What you give back should match the listing word for word.

:::

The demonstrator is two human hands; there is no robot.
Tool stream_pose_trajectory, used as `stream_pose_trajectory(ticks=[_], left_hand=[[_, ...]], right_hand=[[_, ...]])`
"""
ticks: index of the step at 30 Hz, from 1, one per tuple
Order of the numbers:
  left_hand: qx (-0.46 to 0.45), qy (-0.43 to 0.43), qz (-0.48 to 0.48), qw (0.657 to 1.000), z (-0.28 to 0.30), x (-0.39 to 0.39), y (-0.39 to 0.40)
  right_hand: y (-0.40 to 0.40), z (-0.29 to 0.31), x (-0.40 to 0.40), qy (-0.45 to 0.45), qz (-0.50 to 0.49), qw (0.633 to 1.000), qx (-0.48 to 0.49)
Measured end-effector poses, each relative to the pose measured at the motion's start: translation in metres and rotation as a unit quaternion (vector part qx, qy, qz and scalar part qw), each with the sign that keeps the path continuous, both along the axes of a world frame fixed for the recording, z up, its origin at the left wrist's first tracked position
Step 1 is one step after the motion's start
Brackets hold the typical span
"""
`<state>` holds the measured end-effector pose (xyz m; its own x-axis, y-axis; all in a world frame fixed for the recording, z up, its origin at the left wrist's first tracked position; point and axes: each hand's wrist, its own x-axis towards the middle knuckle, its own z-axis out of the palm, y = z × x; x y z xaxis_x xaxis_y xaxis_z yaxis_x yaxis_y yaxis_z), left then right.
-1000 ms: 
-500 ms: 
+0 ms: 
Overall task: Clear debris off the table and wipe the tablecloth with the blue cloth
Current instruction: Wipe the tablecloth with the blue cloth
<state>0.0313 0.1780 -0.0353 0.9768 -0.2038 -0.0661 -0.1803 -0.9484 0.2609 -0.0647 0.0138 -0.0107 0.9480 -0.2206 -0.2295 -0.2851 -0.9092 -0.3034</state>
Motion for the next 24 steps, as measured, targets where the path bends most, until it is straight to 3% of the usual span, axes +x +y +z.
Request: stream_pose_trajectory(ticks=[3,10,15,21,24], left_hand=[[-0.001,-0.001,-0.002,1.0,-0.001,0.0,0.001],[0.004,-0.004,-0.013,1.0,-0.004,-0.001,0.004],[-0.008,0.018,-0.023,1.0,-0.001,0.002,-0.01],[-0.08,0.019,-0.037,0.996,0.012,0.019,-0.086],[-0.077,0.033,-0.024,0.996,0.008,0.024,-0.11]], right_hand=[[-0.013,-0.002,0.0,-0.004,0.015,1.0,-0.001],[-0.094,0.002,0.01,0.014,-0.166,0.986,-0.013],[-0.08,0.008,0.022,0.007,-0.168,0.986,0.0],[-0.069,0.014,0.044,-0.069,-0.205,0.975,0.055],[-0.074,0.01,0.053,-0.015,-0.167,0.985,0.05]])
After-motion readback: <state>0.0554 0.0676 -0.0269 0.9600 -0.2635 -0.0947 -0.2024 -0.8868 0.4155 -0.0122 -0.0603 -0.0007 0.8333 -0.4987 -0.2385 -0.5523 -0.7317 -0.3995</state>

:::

● **ANSWER SPACE**:
The demonstrator is two human hands; there is no robot.
Tool stream_pose_trajectory, used as `stream_pose_trajectory(ticks=[_], left_hand=[[_, ...]], right_hand=[[_, ...]])`
"""
ticks: index of the step at 30 Hz, from 1, one per tuple
Order of the numbers:
  left_hand: qx (-0.46 to 0.45), qy (-0.43 to 0.43), qz (-0.48 to 0.48), qw (0.657 to 1.000), z (-0.28 to 0.30), x (-0.39 to 0.39), y (-0.39 to 0.40)
  right_hand: y (-0.40 to 0.40), z (-0.29 to 0.31), x (-0.40 to 0.40), qy (-0.45 to 0.45), qz (-0.50 to 0.49), qw (0.633 to 1.000), qx (-0.48 to 0.49)
Measured end-effector poses, each relative to the pose measured at the motion's start: translation in metres and rotation as a unit quaternion (vector part qx, qy, qz and scalar part qw), each with the sign that keeps the path continuous, both along the axes of a world frame fixed for the recording, z up, its origin at the left wrist's first tracked position
Step 1 is one step after the motion's start
Brackets hold the typical span
"""
`<state>` holds the measured end-effector pose (xyz m; its own x-axis, y-axis; all in a world frame fixed for the recording, z up, its origin at the left wrist's first tracked position; point and axes: each hand's wrist, its own x-axis towards the middle knuckle, its own z-axis out of the palm, y = z × x; x y z xaxis_x xaxis_y xaxis_z yaxis_x yaxis_y yaxis_z), left then right.
-1000 ms: 
-500 ms: 
+0 ms: 
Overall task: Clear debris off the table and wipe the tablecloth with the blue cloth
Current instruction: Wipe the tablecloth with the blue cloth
<state>0.0313 0.1780 -0.0353 0.9768 -0.2038 -0.0661 -0.1803 -0.9484 0.2609 -0.0647 0.0138 -0.0107 0.9480 -0.2206 -0.2295 -0.2851 -0.9092 -0.3034</state>
Motion for the next 24 steps, as measured, targets where the path bends most, until it is straight to 3% of the usual span, axes +x +y +z.
Request: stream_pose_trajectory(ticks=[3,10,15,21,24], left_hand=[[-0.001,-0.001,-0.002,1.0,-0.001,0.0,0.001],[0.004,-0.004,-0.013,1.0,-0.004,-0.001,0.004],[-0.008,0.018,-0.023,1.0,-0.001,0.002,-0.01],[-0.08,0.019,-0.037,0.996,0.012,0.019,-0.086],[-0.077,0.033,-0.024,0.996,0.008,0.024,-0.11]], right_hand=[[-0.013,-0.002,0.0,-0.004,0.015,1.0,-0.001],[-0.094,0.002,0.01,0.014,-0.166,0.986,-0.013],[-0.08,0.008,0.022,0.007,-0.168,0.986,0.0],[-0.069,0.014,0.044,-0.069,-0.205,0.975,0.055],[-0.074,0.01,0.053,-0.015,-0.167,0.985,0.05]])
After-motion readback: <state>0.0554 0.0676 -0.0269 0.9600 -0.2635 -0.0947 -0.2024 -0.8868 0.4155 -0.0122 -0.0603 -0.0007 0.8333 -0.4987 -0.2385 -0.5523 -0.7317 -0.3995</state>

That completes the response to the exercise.